The new solar cells will withstand up to 700 temperature changes of 300 degrees Celsius and will be able to work in space for more than 15 years
Solar batteries for space consist of photovoltaic converters (PVCs) measuring 25x50 millimeters. The area of solar panels can reach 100 square meters(for orbital stations), so there can be a lot of solar cells in one system. FEPs are arranged in chains. Each individual chain is called a "string". In space, individual solar cells are periodically damaged by cosmic rays, and if they did not have any protection, the entire solar battery in which the affected converter is located could fail.
The basis of the solar battery protection system is made up of diodes - small devices installed complete with solar cells.
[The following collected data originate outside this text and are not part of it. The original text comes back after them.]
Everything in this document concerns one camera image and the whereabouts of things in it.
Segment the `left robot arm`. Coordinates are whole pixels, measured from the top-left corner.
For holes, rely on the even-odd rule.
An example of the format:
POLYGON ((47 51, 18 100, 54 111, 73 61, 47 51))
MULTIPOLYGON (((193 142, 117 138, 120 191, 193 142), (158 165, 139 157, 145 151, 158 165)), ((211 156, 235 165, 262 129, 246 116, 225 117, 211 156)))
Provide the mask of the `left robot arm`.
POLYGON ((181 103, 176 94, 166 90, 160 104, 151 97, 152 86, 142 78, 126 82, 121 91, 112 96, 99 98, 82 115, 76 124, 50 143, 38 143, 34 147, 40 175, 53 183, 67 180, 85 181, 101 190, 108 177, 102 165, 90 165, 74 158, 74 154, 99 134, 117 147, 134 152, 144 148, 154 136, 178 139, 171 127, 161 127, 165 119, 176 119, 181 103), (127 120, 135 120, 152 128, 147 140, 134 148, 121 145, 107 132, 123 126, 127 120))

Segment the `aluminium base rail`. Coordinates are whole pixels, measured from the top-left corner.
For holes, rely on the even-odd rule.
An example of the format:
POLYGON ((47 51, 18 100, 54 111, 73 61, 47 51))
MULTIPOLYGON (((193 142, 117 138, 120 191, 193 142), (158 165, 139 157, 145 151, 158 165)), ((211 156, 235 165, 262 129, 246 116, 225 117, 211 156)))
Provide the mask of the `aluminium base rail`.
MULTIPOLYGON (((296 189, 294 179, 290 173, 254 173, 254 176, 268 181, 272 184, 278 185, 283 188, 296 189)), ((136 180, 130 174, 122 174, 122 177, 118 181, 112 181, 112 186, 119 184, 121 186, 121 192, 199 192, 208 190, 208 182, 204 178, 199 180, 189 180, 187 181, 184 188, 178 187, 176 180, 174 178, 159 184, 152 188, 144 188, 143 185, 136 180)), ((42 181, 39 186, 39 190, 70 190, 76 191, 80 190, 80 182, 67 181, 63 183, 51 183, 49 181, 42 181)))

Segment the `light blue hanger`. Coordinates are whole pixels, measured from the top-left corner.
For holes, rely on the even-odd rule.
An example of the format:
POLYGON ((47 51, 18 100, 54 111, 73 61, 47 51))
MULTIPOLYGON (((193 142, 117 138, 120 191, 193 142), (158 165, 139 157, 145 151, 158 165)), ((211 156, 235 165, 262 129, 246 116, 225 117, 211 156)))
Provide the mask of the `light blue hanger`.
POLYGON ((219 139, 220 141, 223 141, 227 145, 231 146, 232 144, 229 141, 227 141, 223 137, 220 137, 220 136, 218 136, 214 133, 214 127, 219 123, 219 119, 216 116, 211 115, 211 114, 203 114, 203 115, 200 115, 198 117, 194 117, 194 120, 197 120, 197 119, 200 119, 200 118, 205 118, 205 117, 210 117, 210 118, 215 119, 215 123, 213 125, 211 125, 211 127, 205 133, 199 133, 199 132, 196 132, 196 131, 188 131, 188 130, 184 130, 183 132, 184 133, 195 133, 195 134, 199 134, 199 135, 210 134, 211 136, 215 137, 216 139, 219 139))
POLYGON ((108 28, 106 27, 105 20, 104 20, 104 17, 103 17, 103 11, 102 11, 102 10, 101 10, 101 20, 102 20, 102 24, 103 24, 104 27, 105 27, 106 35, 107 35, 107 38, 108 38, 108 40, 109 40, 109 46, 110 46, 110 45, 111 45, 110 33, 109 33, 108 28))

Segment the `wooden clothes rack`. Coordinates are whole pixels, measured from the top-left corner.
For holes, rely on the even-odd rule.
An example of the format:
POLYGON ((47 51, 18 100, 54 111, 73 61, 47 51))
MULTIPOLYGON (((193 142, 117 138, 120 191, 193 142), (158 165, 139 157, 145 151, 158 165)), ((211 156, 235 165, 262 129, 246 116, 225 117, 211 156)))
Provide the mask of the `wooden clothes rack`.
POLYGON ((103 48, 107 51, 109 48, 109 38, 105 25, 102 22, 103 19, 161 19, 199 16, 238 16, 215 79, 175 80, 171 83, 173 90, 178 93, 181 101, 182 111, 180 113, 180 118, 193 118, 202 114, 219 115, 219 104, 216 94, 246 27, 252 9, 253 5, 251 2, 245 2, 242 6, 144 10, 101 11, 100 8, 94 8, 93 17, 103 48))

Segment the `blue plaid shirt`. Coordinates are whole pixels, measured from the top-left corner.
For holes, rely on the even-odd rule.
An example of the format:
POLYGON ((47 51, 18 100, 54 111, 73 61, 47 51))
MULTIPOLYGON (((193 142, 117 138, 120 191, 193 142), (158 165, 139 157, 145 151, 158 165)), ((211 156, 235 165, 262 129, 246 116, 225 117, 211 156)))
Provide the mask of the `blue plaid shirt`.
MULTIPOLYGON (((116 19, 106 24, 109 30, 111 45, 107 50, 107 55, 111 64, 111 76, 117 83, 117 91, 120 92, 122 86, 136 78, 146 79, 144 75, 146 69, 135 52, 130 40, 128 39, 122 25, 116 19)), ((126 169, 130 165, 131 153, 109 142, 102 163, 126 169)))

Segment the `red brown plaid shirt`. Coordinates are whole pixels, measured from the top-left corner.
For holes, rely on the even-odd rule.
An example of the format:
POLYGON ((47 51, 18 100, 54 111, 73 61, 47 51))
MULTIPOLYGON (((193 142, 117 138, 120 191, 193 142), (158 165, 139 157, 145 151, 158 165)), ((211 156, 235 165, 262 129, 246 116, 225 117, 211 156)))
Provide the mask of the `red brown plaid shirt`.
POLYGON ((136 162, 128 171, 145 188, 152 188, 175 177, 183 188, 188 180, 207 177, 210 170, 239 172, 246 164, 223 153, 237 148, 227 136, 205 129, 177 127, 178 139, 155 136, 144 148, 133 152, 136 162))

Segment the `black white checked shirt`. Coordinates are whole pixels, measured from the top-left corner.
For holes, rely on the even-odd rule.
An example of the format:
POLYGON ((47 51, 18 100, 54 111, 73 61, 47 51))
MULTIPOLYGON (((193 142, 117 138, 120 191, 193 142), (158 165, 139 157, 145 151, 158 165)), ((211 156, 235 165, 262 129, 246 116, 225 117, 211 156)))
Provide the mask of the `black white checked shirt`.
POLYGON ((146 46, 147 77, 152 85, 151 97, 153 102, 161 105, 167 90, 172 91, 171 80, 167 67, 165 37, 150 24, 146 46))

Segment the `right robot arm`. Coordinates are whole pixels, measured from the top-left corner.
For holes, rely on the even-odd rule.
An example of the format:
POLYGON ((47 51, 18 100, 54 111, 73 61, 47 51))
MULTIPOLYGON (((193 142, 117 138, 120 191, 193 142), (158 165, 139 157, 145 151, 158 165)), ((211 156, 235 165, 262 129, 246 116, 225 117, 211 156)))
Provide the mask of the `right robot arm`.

When the solar battery partially or completely falls into the shade, the solar cells, instead of supplying current to the batteries, begin to consume it - reverse voltage flows through the solar cells. To prevent this from happening, a shunt diode is installed on each PV cell, and a blocking diode is installed on each “string”. The more efficient the solar cell, the more current it produces, the greater the reverse voltage will be when the solar panel enters the Earth's shadow.
If the shunt diode does not “pull” the reverse voltage above a certain value, the solar cells will have to be made less efficient so that both the forward charging current of the batteries and the reverse current of unwanted discharge are minimal. When, over time, under the influence of destabilizing factors outer space individual solar cells or a “string” immediately fail, such elements are simply cut off without affecting the working solar cells and other “strings”. This allows the remaining, still working, converters to continue working. Thus, the energy efficiency and active life of the solar battery depend on the quality of the diodes.
In the USSR, only blocking diodes were used on solar batteries; if one solar cell malfunctioned, they immediately turned off the whole chain of converters. Because of this, the degradation of solar panels on Soviet satellites was rapid and they did not work for very long. This forced us to more often make and launch devices to replace them, which was very expensive. Since the 1990s, when creating domestic spacecraft, foreign-made solar cells began to be used, which were purchased assembled with diodes. It was possible to turn the situation around only in the 21st century.